My claim was that it is enough to look at the first harmonic's jitter when analyzing a square wave's jitter.
Using what I just learnt on ponise -> jitter -> pm, I thought of the following experiment: Let us take the "Jee" result of PM jitter simulation as a reference point, with integration at the range [1K, Fc/2] and maxsideband=fullspectrum. Next, let us see if my claim holds, by running a "sources" simulation with maxsideband=1 at the range [1K,300*Fc], then integrate phase noise and extract the phase jitter.
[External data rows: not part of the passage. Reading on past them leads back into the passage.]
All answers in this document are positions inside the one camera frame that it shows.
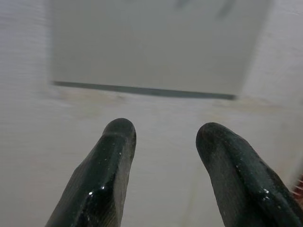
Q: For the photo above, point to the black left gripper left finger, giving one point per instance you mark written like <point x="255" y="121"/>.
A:
<point x="99" y="179"/>

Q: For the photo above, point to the grey wall board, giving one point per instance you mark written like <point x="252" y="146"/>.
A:
<point x="154" y="47"/>

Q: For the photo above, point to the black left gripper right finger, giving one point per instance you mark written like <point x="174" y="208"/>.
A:
<point x="239" y="175"/>

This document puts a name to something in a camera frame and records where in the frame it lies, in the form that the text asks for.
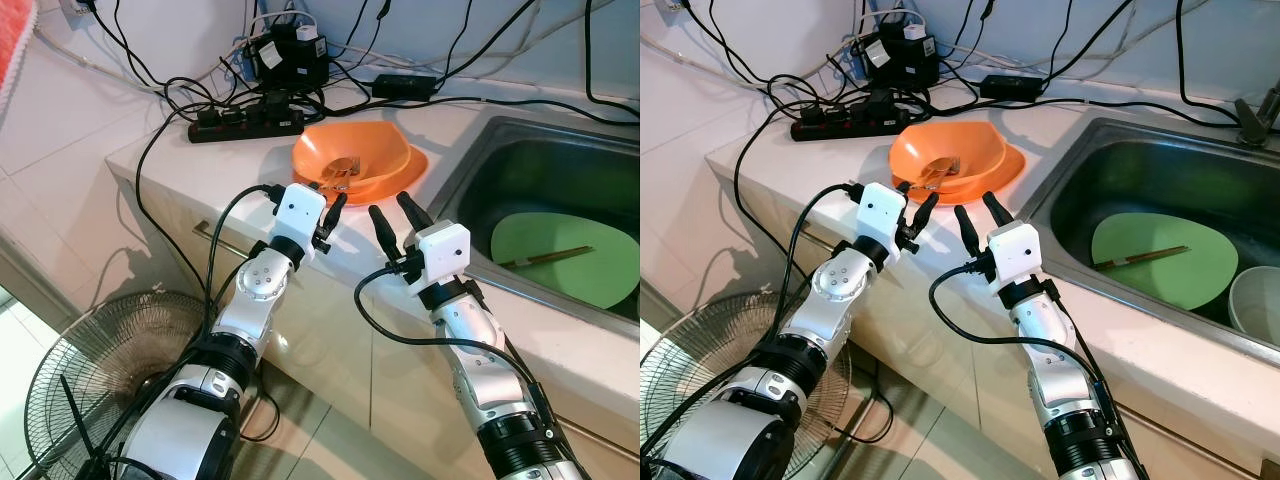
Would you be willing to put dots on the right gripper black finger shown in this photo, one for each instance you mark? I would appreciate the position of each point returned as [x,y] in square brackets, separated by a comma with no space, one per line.
[970,235]
[997,212]
[413,213]
[384,235]

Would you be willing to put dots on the orange plastic plate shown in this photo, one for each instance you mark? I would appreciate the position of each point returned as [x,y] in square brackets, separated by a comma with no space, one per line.
[410,180]
[1005,178]

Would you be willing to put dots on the orange plastic bowl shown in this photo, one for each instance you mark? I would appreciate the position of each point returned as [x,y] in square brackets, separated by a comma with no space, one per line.
[370,150]
[965,150]

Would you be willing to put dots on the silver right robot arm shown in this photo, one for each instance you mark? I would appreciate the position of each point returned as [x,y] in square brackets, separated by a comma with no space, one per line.
[480,350]
[1045,340]

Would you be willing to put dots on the white kitchen base cabinet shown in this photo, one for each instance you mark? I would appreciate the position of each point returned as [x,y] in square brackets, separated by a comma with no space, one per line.
[960,400]
[400,400]

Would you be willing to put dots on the black power strip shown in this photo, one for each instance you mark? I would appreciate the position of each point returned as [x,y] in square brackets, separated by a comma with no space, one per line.
[240,125]
[840,125]

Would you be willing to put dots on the black charger with white label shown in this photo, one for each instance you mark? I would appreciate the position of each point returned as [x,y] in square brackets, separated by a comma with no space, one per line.
[900,60]
[290,65]

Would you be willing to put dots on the black power adapter brick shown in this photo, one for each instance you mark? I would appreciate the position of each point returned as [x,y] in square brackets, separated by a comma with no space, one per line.
[405,85]
[1012,85]

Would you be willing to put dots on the stainless steel sink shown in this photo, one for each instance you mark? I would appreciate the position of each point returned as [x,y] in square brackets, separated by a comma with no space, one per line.
[1130,170]
[540,170]

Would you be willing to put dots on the brown wooden chopsticks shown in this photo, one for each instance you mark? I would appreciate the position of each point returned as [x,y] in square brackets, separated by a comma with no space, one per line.
[550,256]
[1145,256]

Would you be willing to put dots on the green plastic plate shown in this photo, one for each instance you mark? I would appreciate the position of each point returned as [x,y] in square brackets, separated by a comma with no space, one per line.
[580,275]
[1170,280]

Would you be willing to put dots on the metal sink faucet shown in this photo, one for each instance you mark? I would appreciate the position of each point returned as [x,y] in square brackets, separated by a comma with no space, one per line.
[1250,120]

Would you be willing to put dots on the white bowl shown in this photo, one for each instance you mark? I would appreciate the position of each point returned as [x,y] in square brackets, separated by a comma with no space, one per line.
[1258,300]

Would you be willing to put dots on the red cloth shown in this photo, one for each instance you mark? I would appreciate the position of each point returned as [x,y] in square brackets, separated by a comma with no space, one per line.
[15,40]

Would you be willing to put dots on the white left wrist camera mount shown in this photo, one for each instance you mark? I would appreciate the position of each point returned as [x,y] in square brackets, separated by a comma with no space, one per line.
[298,212]
[880,212]

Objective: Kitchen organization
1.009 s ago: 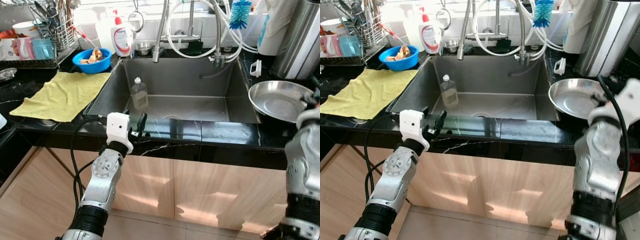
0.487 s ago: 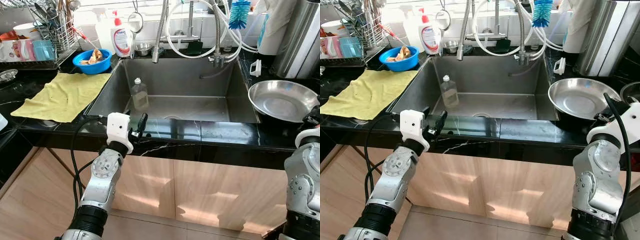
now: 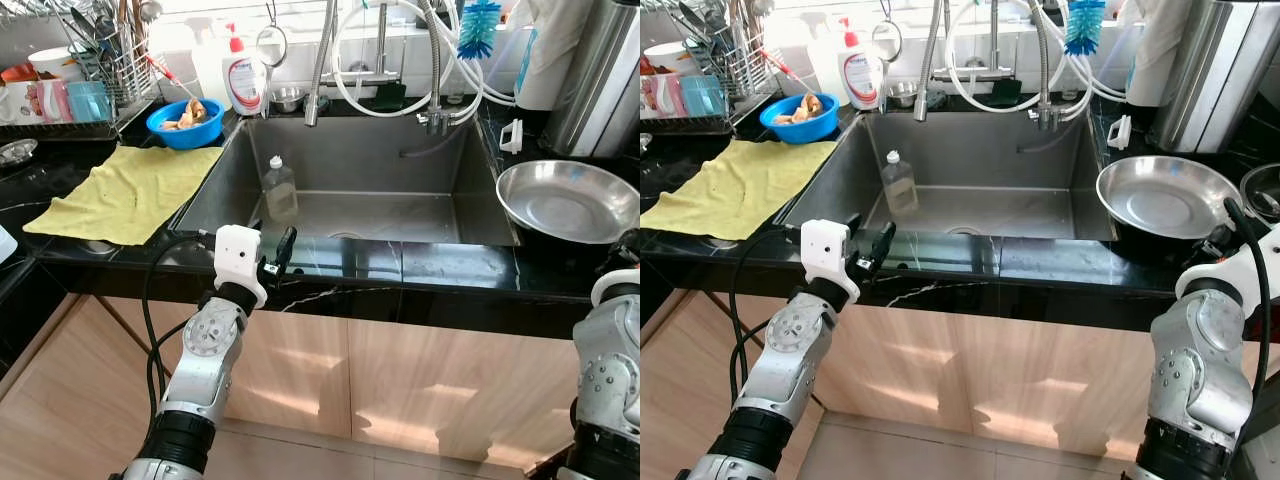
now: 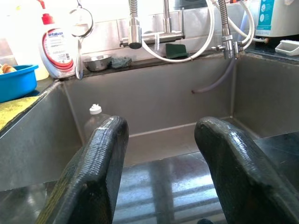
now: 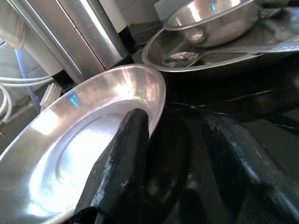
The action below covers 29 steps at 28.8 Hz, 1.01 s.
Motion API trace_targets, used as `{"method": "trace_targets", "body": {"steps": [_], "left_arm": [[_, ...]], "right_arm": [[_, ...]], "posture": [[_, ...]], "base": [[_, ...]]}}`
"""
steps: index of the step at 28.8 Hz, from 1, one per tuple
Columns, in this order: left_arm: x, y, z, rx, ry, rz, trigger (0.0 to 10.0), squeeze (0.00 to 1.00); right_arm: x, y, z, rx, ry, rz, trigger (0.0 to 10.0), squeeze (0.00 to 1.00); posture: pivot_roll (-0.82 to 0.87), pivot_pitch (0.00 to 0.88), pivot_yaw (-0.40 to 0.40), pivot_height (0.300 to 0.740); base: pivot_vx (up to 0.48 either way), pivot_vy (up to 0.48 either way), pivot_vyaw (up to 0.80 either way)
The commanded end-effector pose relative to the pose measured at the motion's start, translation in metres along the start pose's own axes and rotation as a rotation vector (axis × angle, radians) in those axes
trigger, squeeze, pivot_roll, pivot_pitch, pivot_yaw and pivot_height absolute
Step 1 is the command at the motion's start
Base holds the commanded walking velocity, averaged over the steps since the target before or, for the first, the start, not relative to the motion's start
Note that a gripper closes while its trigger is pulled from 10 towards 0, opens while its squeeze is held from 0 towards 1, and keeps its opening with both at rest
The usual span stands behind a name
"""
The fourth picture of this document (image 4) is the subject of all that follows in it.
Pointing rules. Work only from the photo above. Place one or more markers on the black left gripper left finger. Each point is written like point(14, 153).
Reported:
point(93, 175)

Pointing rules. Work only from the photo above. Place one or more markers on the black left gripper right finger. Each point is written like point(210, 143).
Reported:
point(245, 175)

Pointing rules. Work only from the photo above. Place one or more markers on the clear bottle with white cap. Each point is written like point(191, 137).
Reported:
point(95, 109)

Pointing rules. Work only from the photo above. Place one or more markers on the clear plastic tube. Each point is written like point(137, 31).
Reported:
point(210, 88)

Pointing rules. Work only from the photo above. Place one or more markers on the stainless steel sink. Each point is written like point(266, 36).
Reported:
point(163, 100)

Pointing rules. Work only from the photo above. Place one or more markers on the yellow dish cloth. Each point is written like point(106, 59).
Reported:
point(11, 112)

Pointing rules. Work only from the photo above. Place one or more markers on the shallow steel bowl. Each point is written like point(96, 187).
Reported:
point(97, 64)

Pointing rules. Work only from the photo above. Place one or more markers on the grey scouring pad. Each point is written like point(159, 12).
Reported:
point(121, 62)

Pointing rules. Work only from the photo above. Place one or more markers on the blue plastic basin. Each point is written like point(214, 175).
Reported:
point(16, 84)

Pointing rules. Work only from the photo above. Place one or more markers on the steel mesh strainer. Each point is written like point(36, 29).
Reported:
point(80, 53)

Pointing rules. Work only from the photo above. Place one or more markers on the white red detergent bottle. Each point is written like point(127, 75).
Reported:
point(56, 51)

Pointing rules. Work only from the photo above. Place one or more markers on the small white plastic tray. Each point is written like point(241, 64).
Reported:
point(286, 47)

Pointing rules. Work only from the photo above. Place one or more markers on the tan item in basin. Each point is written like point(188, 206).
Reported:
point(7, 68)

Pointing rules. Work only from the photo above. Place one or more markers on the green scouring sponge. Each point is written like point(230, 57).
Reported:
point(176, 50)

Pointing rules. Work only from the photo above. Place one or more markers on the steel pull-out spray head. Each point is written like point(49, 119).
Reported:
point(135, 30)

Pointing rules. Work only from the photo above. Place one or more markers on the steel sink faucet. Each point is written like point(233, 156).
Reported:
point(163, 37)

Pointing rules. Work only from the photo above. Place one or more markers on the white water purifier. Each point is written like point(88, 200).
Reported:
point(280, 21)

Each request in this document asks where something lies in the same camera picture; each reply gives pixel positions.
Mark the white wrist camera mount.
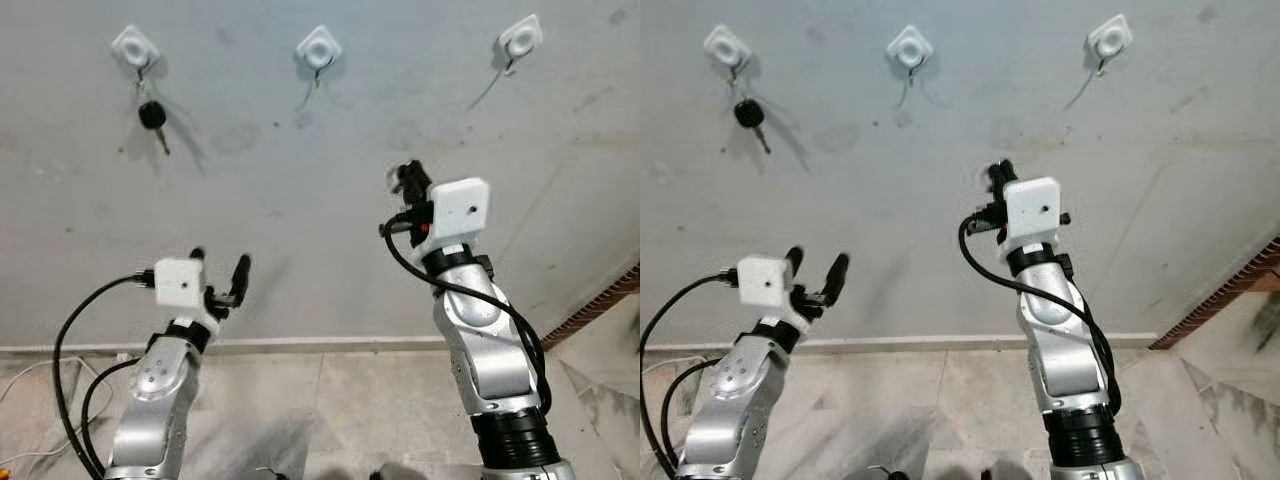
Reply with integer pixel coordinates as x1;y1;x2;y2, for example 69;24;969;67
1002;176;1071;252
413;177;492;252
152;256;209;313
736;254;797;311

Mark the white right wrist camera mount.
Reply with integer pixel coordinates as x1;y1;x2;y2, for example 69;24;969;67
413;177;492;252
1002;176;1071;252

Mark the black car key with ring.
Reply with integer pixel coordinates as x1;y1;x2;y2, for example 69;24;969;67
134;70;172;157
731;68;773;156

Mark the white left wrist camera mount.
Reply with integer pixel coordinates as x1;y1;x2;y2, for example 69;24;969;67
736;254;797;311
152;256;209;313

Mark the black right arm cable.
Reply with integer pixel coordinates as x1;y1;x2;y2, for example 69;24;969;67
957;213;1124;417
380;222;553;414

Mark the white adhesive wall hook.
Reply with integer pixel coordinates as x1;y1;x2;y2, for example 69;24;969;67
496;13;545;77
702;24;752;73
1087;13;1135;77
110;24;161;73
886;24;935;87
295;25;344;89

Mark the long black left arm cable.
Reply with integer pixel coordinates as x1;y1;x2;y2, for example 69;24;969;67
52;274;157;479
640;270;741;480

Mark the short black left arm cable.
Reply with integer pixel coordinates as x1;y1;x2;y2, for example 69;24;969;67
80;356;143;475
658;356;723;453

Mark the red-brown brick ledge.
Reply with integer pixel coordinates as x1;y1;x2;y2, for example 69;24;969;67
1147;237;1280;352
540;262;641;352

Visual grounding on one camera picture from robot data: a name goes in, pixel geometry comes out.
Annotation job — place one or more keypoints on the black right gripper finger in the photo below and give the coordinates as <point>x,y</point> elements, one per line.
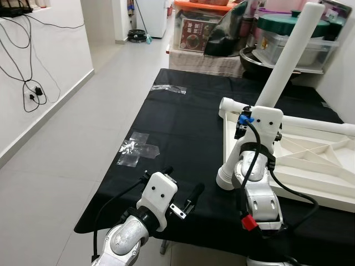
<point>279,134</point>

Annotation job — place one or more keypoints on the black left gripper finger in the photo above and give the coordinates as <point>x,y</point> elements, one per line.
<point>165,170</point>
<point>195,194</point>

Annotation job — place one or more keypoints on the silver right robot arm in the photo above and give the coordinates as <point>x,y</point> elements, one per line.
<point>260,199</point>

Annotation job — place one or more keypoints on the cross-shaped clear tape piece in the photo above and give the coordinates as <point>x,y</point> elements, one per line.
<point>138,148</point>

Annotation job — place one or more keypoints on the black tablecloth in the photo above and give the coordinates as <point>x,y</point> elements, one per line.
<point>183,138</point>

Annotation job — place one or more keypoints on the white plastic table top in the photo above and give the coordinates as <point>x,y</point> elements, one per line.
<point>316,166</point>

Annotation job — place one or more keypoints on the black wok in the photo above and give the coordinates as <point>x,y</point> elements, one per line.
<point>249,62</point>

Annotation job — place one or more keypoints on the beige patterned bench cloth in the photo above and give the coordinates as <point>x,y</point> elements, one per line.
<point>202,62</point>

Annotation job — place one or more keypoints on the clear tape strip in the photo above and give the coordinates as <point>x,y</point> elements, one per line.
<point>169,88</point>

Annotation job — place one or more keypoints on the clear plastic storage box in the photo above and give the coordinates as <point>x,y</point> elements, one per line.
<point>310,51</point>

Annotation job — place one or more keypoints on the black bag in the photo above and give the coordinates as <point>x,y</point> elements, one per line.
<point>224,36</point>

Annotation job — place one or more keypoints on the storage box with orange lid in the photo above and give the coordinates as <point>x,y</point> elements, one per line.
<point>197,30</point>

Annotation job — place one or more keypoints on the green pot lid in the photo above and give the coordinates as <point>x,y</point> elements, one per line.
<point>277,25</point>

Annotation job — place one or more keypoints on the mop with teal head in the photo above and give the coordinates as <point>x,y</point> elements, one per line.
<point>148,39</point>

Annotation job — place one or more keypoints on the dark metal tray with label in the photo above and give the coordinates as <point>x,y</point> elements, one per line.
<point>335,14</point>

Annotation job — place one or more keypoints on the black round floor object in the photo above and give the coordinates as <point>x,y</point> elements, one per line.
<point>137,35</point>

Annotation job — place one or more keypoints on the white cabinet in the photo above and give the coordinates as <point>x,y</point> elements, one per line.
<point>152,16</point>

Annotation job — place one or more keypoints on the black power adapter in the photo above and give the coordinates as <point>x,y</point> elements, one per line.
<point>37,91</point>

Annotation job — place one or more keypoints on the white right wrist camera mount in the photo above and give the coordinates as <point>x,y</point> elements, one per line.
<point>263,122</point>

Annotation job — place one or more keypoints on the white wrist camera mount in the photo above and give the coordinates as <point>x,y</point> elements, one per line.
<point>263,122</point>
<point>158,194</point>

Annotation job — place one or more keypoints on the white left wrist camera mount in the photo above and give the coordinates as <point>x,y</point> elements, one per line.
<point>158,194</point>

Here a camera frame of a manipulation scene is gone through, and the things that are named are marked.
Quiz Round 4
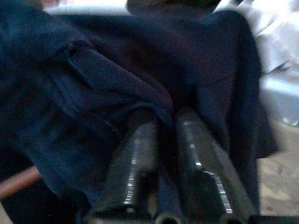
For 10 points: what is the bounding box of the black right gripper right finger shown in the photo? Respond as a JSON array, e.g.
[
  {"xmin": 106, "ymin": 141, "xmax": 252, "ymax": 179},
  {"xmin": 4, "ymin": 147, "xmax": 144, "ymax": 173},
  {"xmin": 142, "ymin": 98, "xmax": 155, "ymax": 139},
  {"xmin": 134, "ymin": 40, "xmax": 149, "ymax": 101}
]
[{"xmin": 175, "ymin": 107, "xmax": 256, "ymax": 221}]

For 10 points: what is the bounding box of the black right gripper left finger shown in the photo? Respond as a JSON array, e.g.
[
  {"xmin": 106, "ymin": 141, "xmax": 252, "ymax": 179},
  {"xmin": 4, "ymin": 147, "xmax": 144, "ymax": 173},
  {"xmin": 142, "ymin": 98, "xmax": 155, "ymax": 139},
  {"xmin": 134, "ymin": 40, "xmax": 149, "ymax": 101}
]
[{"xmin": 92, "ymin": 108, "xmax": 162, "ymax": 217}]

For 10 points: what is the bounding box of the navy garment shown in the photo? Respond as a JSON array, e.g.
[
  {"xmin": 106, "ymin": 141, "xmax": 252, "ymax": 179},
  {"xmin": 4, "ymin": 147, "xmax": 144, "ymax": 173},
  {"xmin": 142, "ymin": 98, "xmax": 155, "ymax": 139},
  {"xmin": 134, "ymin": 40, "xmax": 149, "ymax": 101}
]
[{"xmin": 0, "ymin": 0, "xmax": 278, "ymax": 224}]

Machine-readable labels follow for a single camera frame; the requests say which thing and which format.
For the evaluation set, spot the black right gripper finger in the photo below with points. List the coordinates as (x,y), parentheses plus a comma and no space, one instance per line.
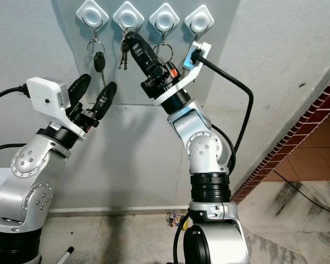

If results are close, that would be an indication for the correctness of my claim (I will speak about theory later).
So, I ran the simulation on the crystal oscillator that I currently design (fullspectrum resulted in 3).
For the PM option, jitter was 1.9ps for one of the edges and 1.96ps for the other.
For the "sources" option, jitter was 1.94ps.
I also tried a third option: "sources", fullspectrum, integration [1K, Fc/2]. Result was 1.2ps.
So I think that this is a strong indication to my claim's correctness.
Back to thoery, qouting:
If maxsideband is 1, you are only including the noise contributions from
sidebands +/-1 and 0 (so you will get very high up-converted flicker
noise if you sweep near to the carrier frequency). You won't get noise
contributions from higher frequencies "folded" by the harmonics of the
carrier because you simply are not including them. Sweeping over a wide
frequency range is NOT the same as including lots of sidebands - you are
sweeping the output frequency yes, but you've removed the simulator's
ability to compute all the transfer functions from the noise sources to
the output - you've only included three noise transfer functions.
I definitely agree that folding the high frequency content of the base harmonic noise is not the same as integrating the high frequency content of the high order harmonics, that were folded by the higher harmonics into the frequency range of interest (say [0,Fc/2]). BUT this is done on purpose, assuming that the claim is correct. A nice illustration of this is below, taken from spectreRF user guide.

So the point is that I believe that (1) only one skirt should be taken and (2) that skirt is folded by the sampling nature of the signal's edges hence its high frequency content should be integrated.